*** Data extract ***

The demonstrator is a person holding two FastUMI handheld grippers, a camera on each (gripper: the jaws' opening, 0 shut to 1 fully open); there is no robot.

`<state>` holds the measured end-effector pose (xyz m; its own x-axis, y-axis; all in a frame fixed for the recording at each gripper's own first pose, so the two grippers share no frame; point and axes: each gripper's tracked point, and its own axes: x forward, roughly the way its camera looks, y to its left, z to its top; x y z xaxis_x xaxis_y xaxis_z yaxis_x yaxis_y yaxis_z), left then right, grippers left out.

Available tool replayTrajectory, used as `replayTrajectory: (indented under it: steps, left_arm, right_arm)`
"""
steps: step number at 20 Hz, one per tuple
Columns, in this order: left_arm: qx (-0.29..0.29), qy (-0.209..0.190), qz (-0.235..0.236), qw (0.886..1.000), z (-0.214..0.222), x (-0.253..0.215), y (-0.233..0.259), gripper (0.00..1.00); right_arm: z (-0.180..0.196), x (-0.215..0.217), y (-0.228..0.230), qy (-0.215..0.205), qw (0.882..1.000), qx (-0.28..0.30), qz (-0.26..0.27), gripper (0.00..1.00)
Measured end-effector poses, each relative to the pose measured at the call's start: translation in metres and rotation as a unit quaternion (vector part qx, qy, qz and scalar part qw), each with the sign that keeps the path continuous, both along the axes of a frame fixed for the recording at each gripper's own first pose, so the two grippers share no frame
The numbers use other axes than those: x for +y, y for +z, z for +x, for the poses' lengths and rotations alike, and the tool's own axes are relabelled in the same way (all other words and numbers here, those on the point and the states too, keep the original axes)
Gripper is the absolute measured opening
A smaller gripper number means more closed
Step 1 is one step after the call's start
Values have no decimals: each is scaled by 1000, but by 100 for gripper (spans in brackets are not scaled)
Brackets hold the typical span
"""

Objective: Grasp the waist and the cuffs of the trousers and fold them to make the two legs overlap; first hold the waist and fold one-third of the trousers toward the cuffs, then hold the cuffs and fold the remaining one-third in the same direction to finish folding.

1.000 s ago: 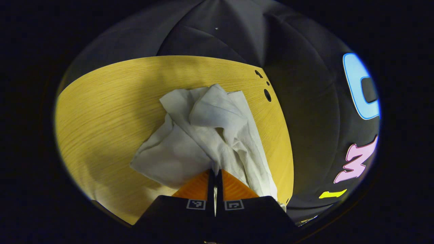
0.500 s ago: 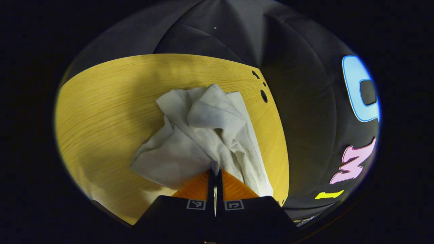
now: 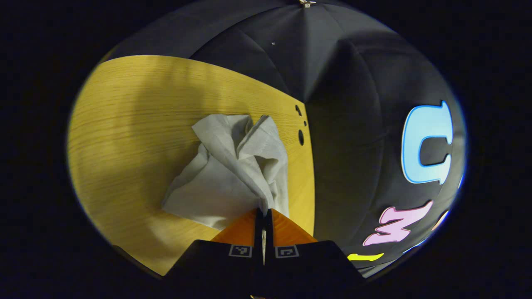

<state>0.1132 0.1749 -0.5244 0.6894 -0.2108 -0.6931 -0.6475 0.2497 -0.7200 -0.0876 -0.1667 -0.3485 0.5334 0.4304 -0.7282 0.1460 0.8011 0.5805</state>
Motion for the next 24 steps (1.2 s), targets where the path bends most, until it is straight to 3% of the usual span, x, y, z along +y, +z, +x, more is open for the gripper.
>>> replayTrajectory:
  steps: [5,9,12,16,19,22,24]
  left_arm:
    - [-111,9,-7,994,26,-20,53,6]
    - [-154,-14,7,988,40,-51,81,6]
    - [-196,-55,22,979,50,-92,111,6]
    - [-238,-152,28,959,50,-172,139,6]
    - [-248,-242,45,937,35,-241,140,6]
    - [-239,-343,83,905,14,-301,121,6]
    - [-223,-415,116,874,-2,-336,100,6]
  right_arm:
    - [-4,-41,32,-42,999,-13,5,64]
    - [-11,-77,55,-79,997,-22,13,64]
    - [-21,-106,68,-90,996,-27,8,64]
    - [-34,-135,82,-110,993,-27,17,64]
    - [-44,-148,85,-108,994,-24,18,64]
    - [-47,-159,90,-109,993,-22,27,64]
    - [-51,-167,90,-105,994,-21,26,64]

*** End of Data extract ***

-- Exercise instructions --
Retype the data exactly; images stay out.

-- Completed exercise --
The demonstrator is a person holding two FastUMI handheld grippers, a camera on each (gripper: the jaws' opening, 0 shut to 1 fully open); there is no robot.

`<state>` holds the measured end-effector pose (xyz m; its own x-axis, y-axis; all in a frame fixed for the recording at each gripper's own first pose, so the two grippers share no frame; point and axes: each gripper's tracked point, and its own axes: x forward, roughly the way its camera looks, y to its left, z to its top; x y z xaxis_x xaxis_y xaxis_z yaxis_x yaxis_y yaxis_z), left then right, grippers left out.

Available tool replayTrajectory, used as `replayTrajectory: (indented under it: steps, left_arm, right_arm)`
"""
steps: step number at 20 Hz, one per tuple
Columns, in this order: left_arm: qx (-0.29..0.29), qy (-0.209..0.190), qz (-0.235..0.236), qw (0.886..1.000), z (-0.214..0.222), x (-0.253..0.215), y (-0.233..0.259), gripper (0.00..1.00); right_arm: z (-0.180..0.196), x (-0.215..0.217), y (-0.228..0.230), qy (-0.215..0.205), qw (0.882..1.000), qx (-0.28..0.30), qz (-0.26..0.27), gripper (0.00..1.00)
Measured end-effector poses, each relative to the pose measured at the call's start: translation in metres and rotation as a unit quaternion (vector part qx, qy, qz and scalar part qw), each with the sign that keeps the path continuous, both along the axes of a frame fixed for the recording at each gripper's own first pose, so the two grippers share no frame
The numbers use other axes than those: x for +y, y for +z, z for +x, for the poses' lengths and rotations alike, and the tool's own axes are relabelled in the same way (all other words and numbers here, those on the point and the states too, keep the original axes)
Gripper is the absolute measured opening
A smaller gripper number means more closed
Step 1 is one step after the call's start
Values have no decimals: each is scaled by 1000, but by 100 for gripper (spans in brackets are not scaled)
Brackets hold the typical span
"""

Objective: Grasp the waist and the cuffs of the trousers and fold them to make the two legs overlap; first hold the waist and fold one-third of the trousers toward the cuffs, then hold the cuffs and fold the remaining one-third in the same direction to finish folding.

1.000 s ago: 
0.500 s ago: 
now: 

<state>0.1132 0.1749 -0.5244 0.6894 -0.2108 -0.6931 -0.6475 0.2497 -0.7200 -0.0876 -0.1667 -0.3485 0.5334 0.4304 -0.7282 0.1460 0.8011 0.5805</state>
Motion for the next 24 steps (1.2 s), targets where the path bends most, until it is straight to 3% of the usual span, x, y, z along +y, +z, +x, more is open for the gripper.
>>> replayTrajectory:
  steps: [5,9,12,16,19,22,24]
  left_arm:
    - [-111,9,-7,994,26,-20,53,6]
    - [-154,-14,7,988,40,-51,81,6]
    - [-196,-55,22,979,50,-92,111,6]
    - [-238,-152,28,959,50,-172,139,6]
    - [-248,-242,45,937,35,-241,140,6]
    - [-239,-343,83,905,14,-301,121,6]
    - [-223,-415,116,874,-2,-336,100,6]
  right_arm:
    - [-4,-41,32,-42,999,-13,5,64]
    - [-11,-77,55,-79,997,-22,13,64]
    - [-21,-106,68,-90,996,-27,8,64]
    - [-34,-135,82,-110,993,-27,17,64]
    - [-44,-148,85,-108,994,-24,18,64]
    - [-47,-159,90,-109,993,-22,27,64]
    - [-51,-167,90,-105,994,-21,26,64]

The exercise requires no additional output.